Modelling and validation of the antifungal activity of DL-3-phenyllactic acid and acetic acid on bread spoilage moulds.

机构信息

Research Unit of Cereal and Feed Technology, Department of Food Technology, Safety and Health, Faculty of Bioscience Engineering, Ghent University, Valentin Vaerwyckweg 1, 9000 Ghent, Belgium; Laboratory of Applied Mycology (MYCOLAB), Department of Food Technology, Safety and Health, Faculty of Bioscience Engineering, Ghent University, Valentin Vaerwyckweg 1, 9000 Ghent, Belgium.
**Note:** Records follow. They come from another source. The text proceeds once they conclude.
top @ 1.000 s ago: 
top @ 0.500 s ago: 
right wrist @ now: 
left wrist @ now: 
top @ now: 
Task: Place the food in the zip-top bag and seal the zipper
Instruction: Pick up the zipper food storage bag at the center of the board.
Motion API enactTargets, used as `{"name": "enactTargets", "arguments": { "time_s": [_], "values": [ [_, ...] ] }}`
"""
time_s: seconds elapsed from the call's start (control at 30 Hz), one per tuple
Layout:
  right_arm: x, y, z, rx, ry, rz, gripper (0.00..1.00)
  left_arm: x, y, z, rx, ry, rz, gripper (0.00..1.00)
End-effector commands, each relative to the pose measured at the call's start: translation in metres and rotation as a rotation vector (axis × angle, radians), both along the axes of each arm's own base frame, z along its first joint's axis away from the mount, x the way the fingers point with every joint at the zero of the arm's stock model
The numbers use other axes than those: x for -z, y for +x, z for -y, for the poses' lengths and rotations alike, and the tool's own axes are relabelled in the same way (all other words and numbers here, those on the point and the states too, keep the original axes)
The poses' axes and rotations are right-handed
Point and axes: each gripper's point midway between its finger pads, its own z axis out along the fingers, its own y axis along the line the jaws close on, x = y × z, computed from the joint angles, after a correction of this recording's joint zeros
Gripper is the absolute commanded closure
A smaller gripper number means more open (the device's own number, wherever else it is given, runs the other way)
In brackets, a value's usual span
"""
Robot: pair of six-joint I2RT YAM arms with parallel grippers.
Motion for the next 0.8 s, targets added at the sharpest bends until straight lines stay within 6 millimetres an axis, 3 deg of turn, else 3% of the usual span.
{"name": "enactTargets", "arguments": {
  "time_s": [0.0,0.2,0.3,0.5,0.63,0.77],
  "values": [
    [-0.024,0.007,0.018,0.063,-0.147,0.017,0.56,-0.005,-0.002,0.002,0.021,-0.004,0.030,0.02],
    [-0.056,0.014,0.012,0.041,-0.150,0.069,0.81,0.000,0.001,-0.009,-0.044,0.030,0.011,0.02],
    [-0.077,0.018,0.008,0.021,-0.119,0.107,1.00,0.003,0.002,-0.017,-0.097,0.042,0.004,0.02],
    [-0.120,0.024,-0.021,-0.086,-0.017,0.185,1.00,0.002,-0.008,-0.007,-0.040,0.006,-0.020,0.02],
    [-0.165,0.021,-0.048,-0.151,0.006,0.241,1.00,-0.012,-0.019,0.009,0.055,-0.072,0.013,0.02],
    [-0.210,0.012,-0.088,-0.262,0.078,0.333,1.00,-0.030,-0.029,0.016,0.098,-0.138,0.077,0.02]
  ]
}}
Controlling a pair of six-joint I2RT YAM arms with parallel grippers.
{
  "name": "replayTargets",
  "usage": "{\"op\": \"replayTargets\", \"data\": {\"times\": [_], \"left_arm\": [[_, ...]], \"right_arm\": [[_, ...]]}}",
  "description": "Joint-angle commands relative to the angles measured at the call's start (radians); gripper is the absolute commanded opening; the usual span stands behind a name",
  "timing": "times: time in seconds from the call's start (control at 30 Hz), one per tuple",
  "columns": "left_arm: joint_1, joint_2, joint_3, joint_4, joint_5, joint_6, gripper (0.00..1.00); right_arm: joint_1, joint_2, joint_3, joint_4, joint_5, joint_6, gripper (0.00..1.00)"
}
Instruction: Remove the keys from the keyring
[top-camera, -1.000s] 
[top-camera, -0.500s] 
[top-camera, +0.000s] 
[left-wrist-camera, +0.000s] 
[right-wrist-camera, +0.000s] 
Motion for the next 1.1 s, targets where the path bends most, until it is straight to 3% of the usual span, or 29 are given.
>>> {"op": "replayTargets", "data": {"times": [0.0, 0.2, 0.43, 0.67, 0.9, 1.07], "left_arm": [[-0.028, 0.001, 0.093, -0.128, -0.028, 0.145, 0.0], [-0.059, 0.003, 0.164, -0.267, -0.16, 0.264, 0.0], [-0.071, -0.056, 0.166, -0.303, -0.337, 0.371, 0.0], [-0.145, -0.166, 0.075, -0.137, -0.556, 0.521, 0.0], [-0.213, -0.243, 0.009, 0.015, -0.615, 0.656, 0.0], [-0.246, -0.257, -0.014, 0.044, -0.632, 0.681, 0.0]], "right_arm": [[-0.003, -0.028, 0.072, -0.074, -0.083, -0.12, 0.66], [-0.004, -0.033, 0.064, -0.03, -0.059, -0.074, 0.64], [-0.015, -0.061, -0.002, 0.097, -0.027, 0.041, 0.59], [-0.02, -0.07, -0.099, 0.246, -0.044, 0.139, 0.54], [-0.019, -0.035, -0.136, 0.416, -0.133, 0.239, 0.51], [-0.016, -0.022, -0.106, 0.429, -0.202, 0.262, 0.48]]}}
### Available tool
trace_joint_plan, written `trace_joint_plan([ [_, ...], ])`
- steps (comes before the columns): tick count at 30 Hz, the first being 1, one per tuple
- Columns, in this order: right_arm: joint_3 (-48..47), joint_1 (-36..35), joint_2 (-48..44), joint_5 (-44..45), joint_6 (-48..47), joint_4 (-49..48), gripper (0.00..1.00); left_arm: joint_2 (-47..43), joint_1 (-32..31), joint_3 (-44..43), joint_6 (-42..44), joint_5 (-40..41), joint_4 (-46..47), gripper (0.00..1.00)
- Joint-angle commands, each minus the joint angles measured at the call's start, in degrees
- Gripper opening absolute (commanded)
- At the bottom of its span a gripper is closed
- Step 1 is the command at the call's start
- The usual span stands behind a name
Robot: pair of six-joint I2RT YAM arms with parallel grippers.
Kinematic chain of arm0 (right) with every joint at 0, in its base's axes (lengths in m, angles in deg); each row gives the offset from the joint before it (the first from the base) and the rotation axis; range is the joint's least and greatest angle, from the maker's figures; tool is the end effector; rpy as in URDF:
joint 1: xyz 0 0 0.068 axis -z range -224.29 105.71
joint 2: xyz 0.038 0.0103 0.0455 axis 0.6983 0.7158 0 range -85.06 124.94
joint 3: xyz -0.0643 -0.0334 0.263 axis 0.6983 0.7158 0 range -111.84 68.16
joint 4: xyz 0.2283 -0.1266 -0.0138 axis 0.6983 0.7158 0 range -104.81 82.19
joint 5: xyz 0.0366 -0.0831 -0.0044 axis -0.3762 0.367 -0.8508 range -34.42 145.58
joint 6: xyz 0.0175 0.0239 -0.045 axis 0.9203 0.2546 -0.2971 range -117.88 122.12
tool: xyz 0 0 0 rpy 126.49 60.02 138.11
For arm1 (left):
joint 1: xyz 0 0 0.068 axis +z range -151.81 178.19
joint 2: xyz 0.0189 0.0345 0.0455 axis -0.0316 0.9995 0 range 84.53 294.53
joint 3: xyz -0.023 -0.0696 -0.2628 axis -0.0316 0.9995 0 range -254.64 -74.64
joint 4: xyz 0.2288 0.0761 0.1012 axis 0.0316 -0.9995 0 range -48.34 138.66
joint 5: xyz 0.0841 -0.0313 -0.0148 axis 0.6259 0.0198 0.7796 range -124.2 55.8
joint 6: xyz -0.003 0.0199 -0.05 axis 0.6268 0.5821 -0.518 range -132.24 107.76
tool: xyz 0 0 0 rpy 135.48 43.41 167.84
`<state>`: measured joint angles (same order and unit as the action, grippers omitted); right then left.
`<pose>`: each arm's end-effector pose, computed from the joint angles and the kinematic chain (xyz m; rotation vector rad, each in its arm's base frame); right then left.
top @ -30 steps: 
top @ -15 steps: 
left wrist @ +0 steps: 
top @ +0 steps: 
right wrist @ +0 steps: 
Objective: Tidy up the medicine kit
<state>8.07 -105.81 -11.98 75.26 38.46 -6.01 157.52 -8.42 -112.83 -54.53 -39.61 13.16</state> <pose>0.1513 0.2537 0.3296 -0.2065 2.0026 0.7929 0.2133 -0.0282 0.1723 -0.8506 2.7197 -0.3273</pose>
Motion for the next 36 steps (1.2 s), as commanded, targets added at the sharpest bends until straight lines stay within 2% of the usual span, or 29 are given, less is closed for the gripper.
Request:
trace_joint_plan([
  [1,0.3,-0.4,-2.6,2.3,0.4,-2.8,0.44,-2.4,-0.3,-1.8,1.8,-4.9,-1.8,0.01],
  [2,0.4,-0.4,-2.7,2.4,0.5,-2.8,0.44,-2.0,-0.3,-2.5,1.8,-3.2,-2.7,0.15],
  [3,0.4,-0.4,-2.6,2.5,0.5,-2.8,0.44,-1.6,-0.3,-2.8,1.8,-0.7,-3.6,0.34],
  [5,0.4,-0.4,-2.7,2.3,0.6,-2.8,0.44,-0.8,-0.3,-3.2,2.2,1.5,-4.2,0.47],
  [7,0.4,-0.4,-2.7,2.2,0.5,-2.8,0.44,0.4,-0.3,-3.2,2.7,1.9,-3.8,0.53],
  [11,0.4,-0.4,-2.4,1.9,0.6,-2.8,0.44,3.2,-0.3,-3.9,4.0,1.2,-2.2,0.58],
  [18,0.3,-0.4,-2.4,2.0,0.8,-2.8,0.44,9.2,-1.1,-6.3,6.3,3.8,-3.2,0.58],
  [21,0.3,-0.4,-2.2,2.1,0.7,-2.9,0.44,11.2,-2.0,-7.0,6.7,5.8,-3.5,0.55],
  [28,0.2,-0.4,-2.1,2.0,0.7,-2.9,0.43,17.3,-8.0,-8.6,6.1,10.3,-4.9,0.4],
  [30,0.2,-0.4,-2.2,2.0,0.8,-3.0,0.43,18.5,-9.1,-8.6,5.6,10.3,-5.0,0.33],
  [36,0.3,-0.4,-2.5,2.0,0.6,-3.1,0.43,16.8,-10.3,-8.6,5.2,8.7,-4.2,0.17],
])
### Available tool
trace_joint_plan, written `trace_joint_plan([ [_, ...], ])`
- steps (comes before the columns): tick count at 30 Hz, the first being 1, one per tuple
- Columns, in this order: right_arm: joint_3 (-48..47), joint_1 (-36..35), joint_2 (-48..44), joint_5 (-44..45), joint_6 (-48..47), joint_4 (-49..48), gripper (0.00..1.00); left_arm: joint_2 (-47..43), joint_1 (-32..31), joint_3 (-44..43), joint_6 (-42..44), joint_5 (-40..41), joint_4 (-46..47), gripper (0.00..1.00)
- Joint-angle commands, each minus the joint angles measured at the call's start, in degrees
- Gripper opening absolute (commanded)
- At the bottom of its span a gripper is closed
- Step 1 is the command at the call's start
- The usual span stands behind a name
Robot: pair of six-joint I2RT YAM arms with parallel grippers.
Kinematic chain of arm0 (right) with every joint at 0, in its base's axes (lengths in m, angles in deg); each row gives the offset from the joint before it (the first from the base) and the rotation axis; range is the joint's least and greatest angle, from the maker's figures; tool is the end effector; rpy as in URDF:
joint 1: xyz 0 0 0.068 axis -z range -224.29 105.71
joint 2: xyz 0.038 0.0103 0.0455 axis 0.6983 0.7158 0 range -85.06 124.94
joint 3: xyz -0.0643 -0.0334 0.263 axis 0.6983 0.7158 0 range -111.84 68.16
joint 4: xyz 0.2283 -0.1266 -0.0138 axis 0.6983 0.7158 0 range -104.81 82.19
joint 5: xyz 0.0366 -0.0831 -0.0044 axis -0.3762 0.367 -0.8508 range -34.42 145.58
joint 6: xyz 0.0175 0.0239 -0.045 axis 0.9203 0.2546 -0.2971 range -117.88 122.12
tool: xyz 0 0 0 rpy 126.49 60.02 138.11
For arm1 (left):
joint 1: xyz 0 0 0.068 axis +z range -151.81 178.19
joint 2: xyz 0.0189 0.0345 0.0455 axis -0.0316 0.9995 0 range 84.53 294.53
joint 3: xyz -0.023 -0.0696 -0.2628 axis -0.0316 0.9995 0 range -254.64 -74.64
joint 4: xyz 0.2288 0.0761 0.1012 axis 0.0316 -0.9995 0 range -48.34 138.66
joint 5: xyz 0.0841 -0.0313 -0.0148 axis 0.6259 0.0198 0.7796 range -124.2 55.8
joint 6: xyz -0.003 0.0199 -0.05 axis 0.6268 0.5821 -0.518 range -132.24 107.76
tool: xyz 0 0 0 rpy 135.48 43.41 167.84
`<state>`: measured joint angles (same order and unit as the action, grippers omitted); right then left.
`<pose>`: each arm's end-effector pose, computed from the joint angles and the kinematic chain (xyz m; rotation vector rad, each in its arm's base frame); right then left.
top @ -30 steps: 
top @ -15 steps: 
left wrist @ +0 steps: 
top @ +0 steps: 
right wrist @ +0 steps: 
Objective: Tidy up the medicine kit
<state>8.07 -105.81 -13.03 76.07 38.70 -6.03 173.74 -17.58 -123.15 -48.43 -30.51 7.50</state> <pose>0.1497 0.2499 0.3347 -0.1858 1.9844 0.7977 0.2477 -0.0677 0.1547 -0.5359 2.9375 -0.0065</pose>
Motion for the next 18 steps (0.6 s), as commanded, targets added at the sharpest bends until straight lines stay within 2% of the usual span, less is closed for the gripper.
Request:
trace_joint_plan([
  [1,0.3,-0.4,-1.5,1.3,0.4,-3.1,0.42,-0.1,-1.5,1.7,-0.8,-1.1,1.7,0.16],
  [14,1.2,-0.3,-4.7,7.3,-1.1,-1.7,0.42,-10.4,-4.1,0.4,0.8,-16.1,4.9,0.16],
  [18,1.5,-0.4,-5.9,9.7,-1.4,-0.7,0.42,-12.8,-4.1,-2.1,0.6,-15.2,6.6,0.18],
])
Research Unit of Food Microbiology and Food Preservation, Department of Food Technology, Safety and Health, Faculty of Bioscience Engineering, Ghent University, Coupure Links 653, 9000 Ghent, Belgium.

出版信息

Food Microbiol. 2020 Jun;88:103407. doi: 10.1016/j.fm.2019.103407. Epub 2019 Dec 19.

Abstract

Most interesting antifungal compounds from sourdough fermentation are acetic acid (AA) and DL-3-phenyllactic acid (PLA). Although the role of pH on the activity of organic acids has been established long time ago, no information is available on the importance of undissociated acid (HA) expressed on the aqueous phase of bread (C, mmole/L). Mostly, concentrations (mmole/kg dough or bread, C) and pH are given side by side. The aim of this study was to show the importance of C for adequate comparison of in-vitro growth data with bread shelf-life. Growth of Penicillium paneum and Aspergillus niger was recorded using a micro-dilution assay with optical density measurements. Parameters such as a (0.94-0.98), pH (4.6-6.0), temperature (10-30 °C), time (0-8 days) and C (0-300 mM) were varied. Growth/no-growth models were developed and shelf-life tests of par-baked breads of 45 days at 20 °C were conducted. The modelled inhibitory concentrations of undissociated acid were comparable with the shelf-life test of bread: (PLA) 50 versus 39-84 mmol/L; (AA) 110 versus 110-169 mmol/L. This study showed the applicability of G/NG models for bread shelf-life prediction and highlighted the importance of CHA. Moreover, it was found that naturally present PLA in sourdough bread is insufficient to increase bread shelf-life.

摘要

发酵面团中最有趣的抗真菌化合物是乙酸(AA)和 DL-3-苯乳酸(PLA)。虽然很久以前就已经确定了 pH 值对有机酸活性的作用,但关于面包水相(C,毫摩尔/升)中未离解酸(HA)的重要性尚无信息。大多数情况下,会给出浓度(毫摩尔/公斤面团或面包,C)和 pH 值并排给出。本研究的目的是表明 C 的重要性,以便将体外生长数据与面包保质期进行充分比较。使用微稀释测定法结合光密度测量记录青霉(Penicillium paneum)和黑曲霉(Aspergillus niger)的生长情况。参数如 a(0.94-0.98)、pH(4.6-6.0)、温度(10-30°C)、时间(0-8 天)和 C(0-300 mM)均有变化。开发了生长/不生长模型,并进行了 45 天 20°C下预烤面包的保质期测试。未离解酸的模拟抑制浓度与面包的保质期测试相当:(PLA)50 与 39-84 mmol/L;(AA)110 与 110-169 mmol/L。这项研究表明了 G/NG 模型在预测面包保质期方面的适用性,并强调了 CHA 的重要性。此外,还发现发酵面团面包中天然存在的 PLA 不足以延长面包的保质期。